Novick then challenged traditional thinking with the proposal that there is no true “national Holocaust narrative” in the United States, but rather a collection of Jewish-style narratives. Some audience members pointed out that the existence of a Holocaust Museum in the nation’s capitol may contradict her claim.

On Friday, the sessions studied political narratives and discussed whether the Holocaust should be used as a civil and moral religion in contemporary European politics, according to Bathrick.

Next, two visiting scholars, Gertrud Koch and Sigrid Weigel, used Freudian-style psychoanalytical narratives to examine the meaning of the words “trauma” and “taboo,” respectively.

Throughout the talks, members of the audience contributed their views about the role of “melancholia,” which allows one to revisit trauma and “mourning,” enabling one to overcome trauma. Participants discussed how different societies and individuals deal with these two aspects of trauma.

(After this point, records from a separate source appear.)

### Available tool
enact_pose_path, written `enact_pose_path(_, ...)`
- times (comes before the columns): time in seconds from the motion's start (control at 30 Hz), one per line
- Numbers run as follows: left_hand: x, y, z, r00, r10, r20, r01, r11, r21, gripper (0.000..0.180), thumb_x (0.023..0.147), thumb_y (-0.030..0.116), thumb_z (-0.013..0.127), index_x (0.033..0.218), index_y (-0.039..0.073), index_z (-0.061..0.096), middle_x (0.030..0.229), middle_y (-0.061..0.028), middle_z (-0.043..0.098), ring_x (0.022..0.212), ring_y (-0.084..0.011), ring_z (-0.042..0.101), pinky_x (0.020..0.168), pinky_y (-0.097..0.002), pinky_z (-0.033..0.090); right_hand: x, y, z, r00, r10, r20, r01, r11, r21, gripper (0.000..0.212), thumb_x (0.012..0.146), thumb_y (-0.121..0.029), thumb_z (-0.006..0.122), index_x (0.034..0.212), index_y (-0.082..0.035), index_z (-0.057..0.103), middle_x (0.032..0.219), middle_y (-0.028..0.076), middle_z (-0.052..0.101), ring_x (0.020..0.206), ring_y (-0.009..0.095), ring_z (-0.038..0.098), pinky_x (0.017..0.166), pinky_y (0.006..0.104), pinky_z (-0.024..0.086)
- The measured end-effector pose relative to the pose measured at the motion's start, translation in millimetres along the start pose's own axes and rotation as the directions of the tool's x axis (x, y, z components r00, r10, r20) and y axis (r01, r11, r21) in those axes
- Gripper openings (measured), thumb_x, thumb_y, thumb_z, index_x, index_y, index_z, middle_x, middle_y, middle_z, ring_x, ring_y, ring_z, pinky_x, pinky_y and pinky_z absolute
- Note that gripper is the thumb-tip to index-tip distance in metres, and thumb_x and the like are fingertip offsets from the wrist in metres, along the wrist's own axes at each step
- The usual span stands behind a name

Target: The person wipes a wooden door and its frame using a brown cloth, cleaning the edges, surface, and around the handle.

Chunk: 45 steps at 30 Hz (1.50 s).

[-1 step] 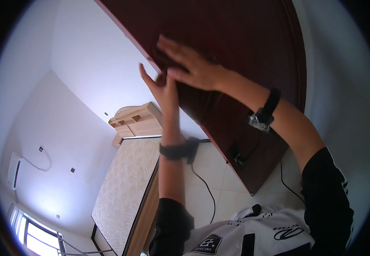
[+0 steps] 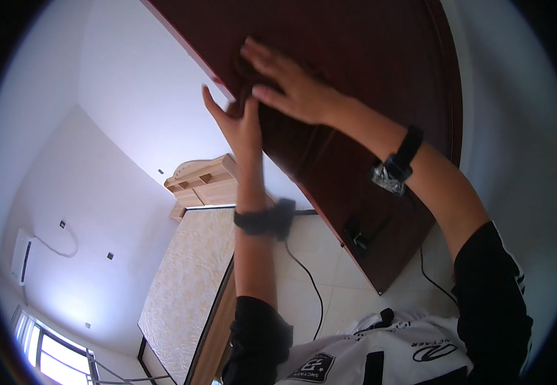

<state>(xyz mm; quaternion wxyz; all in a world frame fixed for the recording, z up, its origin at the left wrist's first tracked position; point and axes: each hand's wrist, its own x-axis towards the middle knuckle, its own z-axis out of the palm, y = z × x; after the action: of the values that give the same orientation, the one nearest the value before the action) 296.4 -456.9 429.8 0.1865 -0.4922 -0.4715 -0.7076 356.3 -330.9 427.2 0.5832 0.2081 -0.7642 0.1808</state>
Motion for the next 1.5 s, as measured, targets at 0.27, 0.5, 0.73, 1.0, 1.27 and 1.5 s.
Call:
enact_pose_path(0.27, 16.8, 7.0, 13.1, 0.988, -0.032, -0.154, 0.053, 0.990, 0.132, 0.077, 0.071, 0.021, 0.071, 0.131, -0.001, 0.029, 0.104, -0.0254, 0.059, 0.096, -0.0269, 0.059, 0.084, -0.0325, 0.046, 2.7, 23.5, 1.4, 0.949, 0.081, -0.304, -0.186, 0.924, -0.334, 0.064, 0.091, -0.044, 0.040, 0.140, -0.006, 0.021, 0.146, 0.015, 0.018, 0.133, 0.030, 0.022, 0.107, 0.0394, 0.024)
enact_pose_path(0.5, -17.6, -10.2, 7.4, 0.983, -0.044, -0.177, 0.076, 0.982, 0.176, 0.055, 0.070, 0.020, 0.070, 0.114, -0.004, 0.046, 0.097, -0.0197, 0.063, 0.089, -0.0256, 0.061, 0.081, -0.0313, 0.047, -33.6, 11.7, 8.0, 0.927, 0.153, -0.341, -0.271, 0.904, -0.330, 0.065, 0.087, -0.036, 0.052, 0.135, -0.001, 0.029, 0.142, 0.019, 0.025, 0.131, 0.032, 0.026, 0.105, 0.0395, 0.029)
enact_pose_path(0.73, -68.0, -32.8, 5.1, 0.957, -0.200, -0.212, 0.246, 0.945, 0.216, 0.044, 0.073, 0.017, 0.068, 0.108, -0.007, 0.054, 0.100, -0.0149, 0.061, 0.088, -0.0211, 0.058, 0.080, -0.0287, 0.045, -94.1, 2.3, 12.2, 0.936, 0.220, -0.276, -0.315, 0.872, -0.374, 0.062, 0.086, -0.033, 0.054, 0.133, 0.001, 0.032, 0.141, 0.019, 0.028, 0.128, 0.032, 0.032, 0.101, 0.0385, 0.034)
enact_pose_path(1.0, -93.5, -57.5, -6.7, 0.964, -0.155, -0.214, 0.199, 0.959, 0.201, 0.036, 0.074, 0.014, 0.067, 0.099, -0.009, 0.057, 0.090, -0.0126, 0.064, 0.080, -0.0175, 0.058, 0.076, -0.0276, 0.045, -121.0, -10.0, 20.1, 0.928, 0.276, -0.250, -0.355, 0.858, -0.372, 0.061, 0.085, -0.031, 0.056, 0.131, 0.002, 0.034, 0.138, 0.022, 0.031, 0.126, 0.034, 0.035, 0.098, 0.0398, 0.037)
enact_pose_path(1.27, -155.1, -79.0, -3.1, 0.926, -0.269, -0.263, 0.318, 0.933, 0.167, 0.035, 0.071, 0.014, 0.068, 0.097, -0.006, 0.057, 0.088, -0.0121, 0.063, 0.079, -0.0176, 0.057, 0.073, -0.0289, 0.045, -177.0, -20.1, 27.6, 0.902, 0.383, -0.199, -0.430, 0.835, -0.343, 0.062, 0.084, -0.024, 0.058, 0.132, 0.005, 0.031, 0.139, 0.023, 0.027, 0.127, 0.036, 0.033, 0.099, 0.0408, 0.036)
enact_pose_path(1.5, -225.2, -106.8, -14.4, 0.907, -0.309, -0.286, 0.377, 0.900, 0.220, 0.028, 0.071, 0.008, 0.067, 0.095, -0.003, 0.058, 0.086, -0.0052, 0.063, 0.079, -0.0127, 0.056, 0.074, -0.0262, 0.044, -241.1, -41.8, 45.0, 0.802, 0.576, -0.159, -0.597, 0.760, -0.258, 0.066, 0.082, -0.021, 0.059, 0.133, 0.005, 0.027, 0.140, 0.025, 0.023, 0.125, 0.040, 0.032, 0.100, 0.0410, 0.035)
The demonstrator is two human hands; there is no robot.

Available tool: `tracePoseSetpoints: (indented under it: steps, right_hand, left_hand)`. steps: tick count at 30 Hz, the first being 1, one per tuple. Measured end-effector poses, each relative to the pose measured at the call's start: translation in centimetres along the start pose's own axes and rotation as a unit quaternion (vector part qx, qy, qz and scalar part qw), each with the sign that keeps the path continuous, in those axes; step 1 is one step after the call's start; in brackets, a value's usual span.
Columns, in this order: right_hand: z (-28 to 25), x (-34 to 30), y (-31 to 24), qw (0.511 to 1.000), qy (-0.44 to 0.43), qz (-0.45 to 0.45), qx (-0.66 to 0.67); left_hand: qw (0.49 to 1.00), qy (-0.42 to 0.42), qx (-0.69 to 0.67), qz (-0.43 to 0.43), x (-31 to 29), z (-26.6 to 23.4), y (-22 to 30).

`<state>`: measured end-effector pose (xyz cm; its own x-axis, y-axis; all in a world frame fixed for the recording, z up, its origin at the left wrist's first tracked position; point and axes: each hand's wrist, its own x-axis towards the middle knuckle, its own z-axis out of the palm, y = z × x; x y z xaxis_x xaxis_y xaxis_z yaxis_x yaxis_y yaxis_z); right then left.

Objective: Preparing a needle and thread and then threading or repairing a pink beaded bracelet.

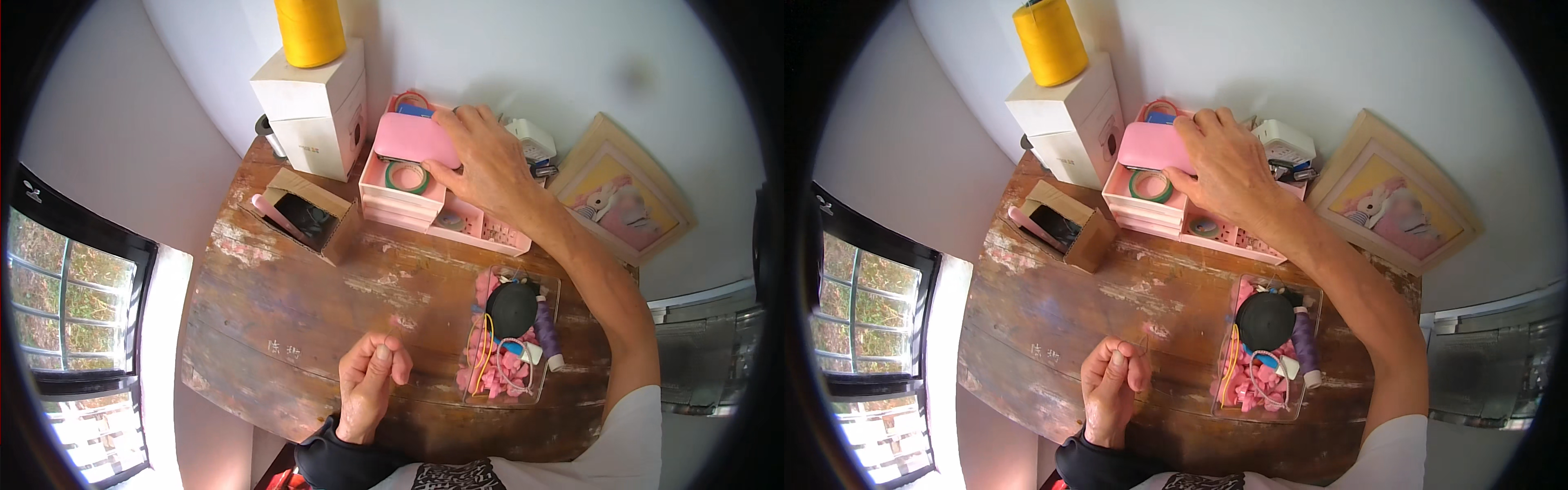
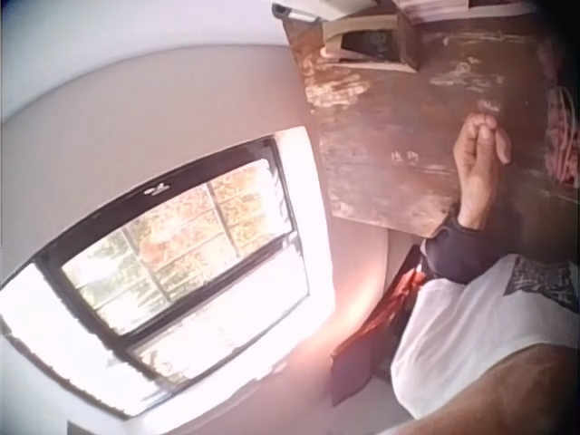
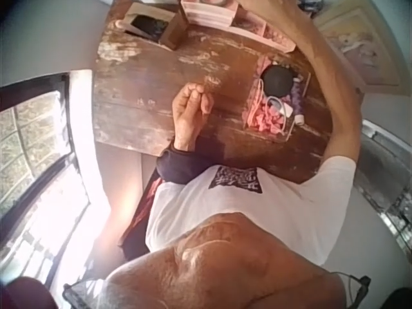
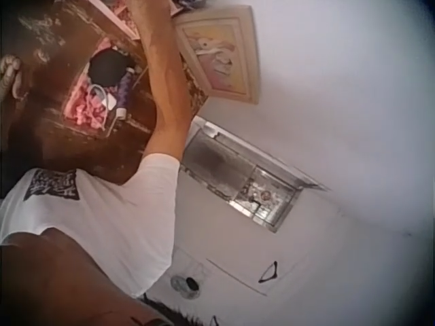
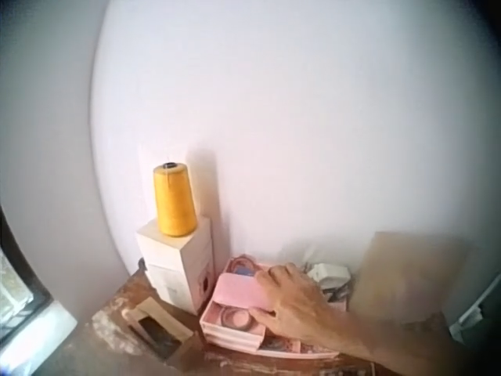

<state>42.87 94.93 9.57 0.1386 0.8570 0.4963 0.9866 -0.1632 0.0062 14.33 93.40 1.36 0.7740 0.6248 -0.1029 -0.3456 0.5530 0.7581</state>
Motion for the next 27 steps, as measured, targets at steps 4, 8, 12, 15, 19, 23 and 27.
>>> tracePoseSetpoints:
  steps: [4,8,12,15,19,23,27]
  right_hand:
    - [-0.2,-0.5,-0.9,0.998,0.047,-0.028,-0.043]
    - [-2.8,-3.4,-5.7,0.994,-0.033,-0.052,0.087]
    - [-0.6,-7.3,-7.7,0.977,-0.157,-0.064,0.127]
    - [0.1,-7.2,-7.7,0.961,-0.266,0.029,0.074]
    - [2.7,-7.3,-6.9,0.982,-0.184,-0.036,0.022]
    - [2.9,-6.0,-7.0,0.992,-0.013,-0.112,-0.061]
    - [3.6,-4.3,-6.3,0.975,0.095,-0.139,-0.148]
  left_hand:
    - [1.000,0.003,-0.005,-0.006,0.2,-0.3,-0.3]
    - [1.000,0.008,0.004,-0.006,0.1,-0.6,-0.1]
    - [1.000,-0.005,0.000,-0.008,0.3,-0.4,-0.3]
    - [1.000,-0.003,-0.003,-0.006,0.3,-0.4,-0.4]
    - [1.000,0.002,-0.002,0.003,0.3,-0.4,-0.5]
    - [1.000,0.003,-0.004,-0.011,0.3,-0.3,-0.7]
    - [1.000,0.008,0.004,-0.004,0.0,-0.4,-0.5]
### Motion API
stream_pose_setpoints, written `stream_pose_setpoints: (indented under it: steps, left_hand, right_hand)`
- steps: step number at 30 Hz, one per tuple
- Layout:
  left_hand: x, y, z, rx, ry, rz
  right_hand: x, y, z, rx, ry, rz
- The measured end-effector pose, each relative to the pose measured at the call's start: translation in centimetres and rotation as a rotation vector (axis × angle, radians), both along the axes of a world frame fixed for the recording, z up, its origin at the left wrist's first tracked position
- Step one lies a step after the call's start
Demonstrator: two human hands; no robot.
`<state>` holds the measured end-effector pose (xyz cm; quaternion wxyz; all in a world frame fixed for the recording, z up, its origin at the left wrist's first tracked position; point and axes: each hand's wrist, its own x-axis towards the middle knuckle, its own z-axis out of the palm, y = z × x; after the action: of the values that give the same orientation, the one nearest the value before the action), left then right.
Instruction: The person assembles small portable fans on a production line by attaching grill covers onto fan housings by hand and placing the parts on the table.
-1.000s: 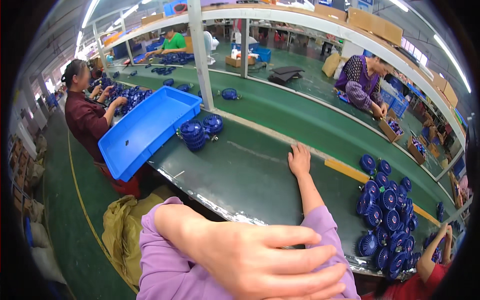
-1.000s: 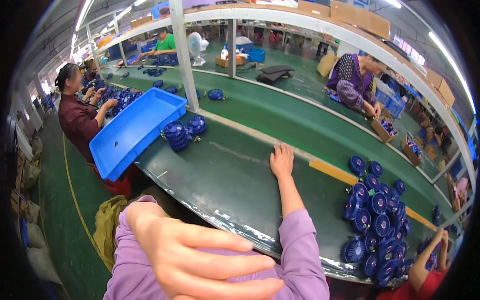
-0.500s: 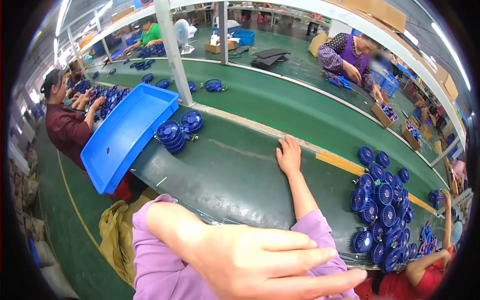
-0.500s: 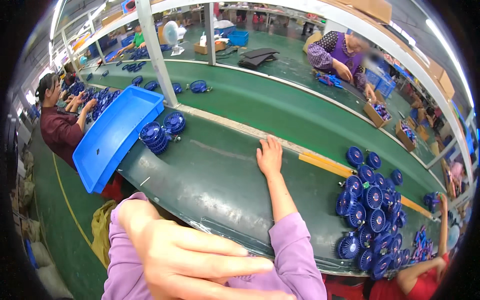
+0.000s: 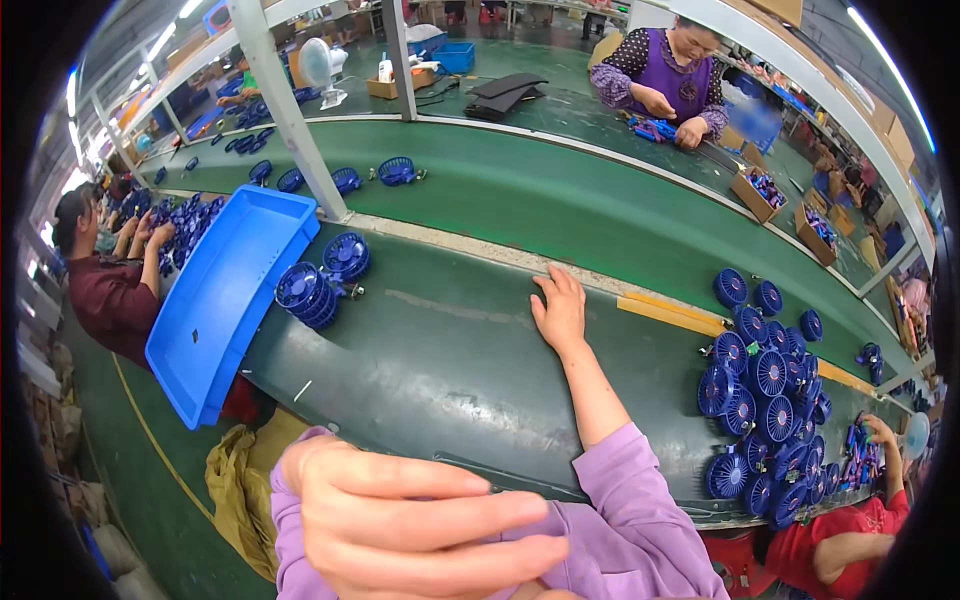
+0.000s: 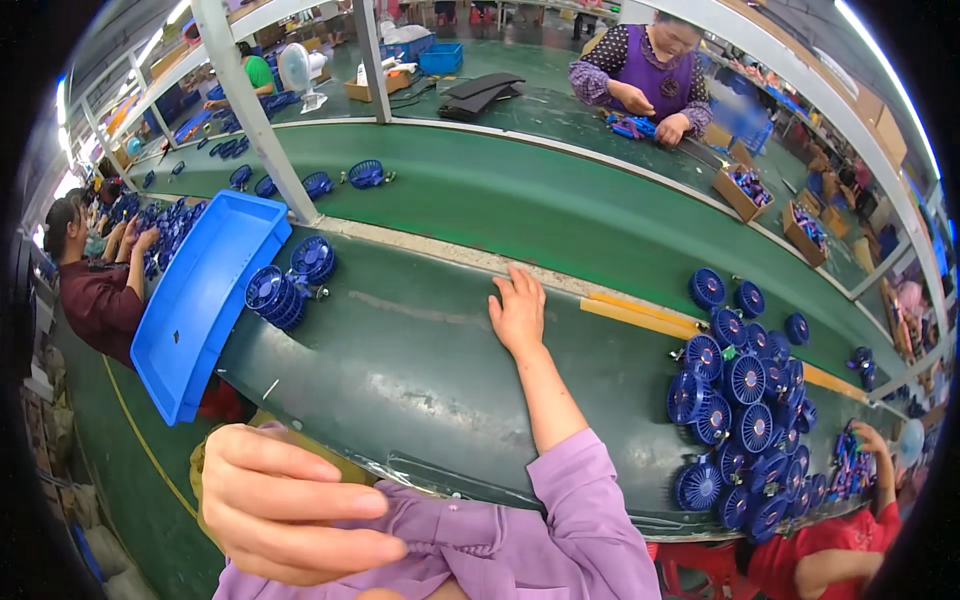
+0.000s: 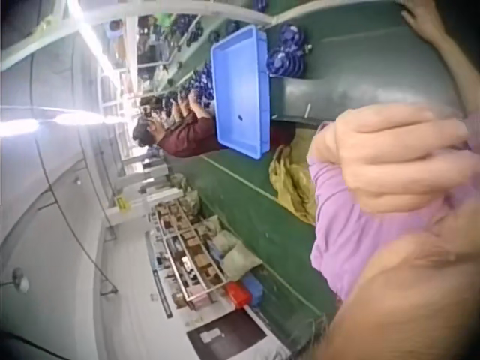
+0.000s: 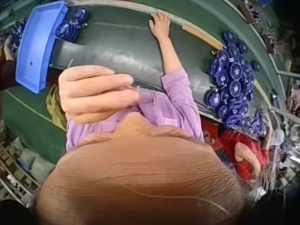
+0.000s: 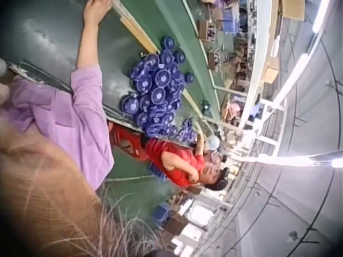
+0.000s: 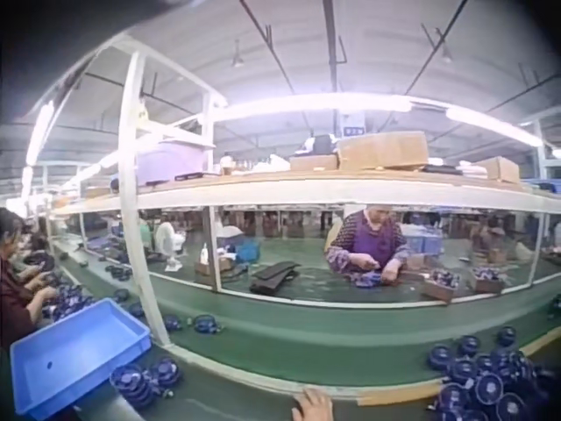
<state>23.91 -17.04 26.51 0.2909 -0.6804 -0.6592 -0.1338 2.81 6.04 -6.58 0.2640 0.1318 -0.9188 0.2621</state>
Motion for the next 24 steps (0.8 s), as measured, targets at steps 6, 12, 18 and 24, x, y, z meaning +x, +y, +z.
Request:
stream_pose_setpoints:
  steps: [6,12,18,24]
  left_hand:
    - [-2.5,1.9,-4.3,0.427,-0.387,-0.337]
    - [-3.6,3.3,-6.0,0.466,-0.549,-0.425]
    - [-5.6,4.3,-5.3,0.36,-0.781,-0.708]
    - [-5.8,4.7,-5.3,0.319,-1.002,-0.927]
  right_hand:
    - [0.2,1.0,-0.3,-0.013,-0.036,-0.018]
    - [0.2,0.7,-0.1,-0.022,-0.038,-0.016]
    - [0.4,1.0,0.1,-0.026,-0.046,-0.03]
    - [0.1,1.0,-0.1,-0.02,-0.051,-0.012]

On Saturday, Andres Nader from the University of Rochester read poetry written by Jews under Nazi oppression. One such poem was composed at Vilna ghetto on Jan. 18, 1943; it reads:

“the snowy first holy day,

and you will sink

like a splinter of dusk

into the quiet depths

and bear greetings from me

to the frozen little grasses.”

Prof. Nelly Furman, romance studies, and moderator for the session, said that the reading resurrected “the truth of the words” of the poems, which she characterized as “profoundly moving.”

Following the poems, Bathrick discussed Nazi visual culture and the ways that “historical events are presented and re-presented in media — artistically and culturally.”

Using Hitler’s autobiographical work, Mein Kampf as a platform for discussion, Bathrick spoke of “the text as a rhetorical performance.”

He characterized the book as a “long persuasive speech” and a “bildungsroman,” which is a class of German literature that deals with the formative years of the individual.

After the conference, Bathrick also touched on ways in which the Holocaust has become a symbol in the cultural realms of theater, film and dance.

“Some will argue that you don’t reduce the Holocaust to Hollywood, because the movies don’t really get at the true horror of the experience,” Bathrick said.

“But some people take the opposite interpretation that commercializing the Holocaust with movies, such as Schindler’s List, is worthwhile because it raises consciousness about the tragedy,” he added.

Martin observed that one of the factors that made the conference so successful was the audience’s active engagement in the debates and discussions.

“The audience members were faithful participants,” Martin said, explaining that they helped shed light on the ever-evolving interpretations of the aesthetics of Nazi culture.